-- To do --
Read the listing below. Then repeat it exactly.
START Dataset excerpt
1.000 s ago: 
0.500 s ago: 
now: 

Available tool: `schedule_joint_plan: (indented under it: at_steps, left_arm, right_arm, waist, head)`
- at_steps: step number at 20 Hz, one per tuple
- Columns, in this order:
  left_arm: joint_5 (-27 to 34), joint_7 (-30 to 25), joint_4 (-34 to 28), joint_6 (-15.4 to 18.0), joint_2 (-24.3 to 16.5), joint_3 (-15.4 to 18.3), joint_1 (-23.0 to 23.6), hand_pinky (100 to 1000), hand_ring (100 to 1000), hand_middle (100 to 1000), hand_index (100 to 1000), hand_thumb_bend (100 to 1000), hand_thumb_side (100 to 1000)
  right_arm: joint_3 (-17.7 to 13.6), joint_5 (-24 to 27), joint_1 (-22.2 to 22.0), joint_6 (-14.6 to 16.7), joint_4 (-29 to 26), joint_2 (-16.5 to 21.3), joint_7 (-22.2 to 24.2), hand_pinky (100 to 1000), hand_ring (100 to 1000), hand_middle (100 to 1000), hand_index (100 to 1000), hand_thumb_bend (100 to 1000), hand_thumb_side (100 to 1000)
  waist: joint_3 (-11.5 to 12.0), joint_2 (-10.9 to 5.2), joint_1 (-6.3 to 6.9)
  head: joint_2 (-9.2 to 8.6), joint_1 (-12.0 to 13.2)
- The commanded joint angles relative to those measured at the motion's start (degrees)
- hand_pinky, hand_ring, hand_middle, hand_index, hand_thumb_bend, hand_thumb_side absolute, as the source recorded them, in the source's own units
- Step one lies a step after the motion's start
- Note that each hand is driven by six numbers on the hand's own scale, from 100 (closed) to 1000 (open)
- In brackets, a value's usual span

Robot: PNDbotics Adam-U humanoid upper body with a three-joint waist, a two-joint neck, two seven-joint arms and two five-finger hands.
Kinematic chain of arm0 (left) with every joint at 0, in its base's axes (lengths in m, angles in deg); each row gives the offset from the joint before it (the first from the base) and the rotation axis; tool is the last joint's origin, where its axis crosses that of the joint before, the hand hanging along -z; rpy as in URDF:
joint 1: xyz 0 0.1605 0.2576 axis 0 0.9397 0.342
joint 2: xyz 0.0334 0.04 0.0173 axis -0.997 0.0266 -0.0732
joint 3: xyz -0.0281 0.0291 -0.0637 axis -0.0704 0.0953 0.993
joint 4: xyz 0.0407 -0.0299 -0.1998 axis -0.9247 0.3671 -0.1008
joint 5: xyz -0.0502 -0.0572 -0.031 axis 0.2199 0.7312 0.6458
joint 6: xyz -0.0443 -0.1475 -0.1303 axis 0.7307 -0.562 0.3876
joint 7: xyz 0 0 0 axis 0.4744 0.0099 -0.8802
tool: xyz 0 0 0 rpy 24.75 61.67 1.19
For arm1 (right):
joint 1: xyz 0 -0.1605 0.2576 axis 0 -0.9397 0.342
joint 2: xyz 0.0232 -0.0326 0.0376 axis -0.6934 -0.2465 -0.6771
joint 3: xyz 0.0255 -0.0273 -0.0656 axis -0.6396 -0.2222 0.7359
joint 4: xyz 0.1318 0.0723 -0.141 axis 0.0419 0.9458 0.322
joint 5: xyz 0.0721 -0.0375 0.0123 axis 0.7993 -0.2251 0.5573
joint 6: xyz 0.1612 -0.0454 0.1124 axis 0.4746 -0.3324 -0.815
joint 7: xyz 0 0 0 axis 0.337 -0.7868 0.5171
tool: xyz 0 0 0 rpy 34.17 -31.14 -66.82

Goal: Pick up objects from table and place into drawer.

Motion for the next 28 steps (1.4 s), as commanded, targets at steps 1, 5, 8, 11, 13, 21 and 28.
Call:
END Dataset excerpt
-- Exercise output --
1.000 s ago: 
0.500 s ago: 
now: 

Available tool: `schedule_joint_plan: (indented under it: at_steps, left_arm, right_arm, waist, head)`
- at_steps: step number at 20 Hz, one per tuple
- Columns, in this order:
  left_arm: joint_5 (-27 to 34), joint_7 (-30 to 25), joint_4 (-34 to 28), joint_6 (-15.4 to 18.0), joint_2 (-24.3 to 16.5), joint_3 (-15.4 to 18.3), joint_1 (-23.0 to 23.6), hand_pinky (100 to 1000), hand_ring (100 to 1000), hand_middle (100 to 1000), hand_index (100 to 1000), hand_thumb_bend (100 to 1000), hand_thumb_side (100 to 1000)
  right_arm: joint_3 (-17.7 to 13.6), joint_5 (-24 to 27), joint_1 (-22.2 to 22.0), joint_6 (-14.6 to 16.7), joint_4 (-29 to 26), joint_2 (-16.5 to 21.3), joint_7 (-22.2 to 24.2), hand_pinky (100 to 1000), hand_ring (100 to 1000), hand_middle (100 to 1000), hand_index (100 to 1000), hand_thumb_bend (100 to 1000), hand_thumb_side (100 to 1000)
  waist: joint_3 (-11.5 to 12.0), joint_2 (-10.9 to 5.2), joint_1 (-6.3 to 6.9)
  head: joint_2 (-9.2 to 8.6), joint_1 (-12.0 to 13.2)
- The commanded joint angles relative to those measured at the motion's start (degrees)
- hand_pinky, hand_ring, hand_middle, hand_index, hand_thumb_bend, hand_thumb_side absolute, as the source recorded them, in the source's own units
- Step one lies a step after the motion's start
- Note that each hand is driven by six numbers on the hand's own scale, from 100 (closed) to 1000 (open)
- In brackets, a value's usual span

Robot: PNDbotics Adam-U humanoid upper body with a three-joint waist, a two-joint neck, two seven-joint arms and two five-finger hands.
Kinematic chain of arm0 (left) with every joint at 0, in its base's axes (lengths in m, angles in deg); each row gives the offset from the joint before it (the first from the base) and the rotation axis; tool is the last joint's origin, where its axis crosses that of the joint before, the hand hanging along -z; rpy as in URDF:
joint 1: xyz 0 0.1605 0.2576 axis 0 0.9397 0.342
joint 2: xyz 0.0334 0.04 0.0173 axis -0.997 0.0266 -0.0732
joint 3: xyz -0.0281 0.0291 -0.0637 axis -0.0704 0.0953 0.993
joint 4: xyz 0.0407 -0.0299 -0.1998 axis -0.9247 0.3671 -0.1008
joint 5: xyz -0.0502 -0.0572 -0.031 axis 0.2199 0.7312 0.6458
joint 6: xyz -0.0443 -0.1475 -0.1303 axis 0.7307 -0.562 0.3876
joint 7: xyz 0 0 0 axis 0.4744 0.0099 -0.8802
tool: xyz 0 0 0 rpy 24.75 61.67 1.19
For arm1 (right):
joint 1: xyz 0 -0.1605 0.2576 axis 0 -0.9397 0.342
joint 2: xyz 0.0232 -0.0326 0.0376 axis -0.6934 -0.2465 -0.6771
joint 3: xyz 0.0255 -0.0273 -0.0656 axis -0.6396 -0.2222 0.7359
joint 4: xyz 0.1318 0.0723 -0.141 axis 0.0419 0.9458 0.322
joint 5: xyz 0.0721 -0.0375 0.0123 axis 0.7993 -0.2251 0.5573
joint 6: xyz 0.1612 -0.0454 0.1124 axis 0.4746 -0.3324 -0.815
joint 7: xyz 0 0 0 axis 0.337 -0.7868 0.5171
tool: xyz 0 0 0 rpy 34.17 -31.14 -66.82

Goal: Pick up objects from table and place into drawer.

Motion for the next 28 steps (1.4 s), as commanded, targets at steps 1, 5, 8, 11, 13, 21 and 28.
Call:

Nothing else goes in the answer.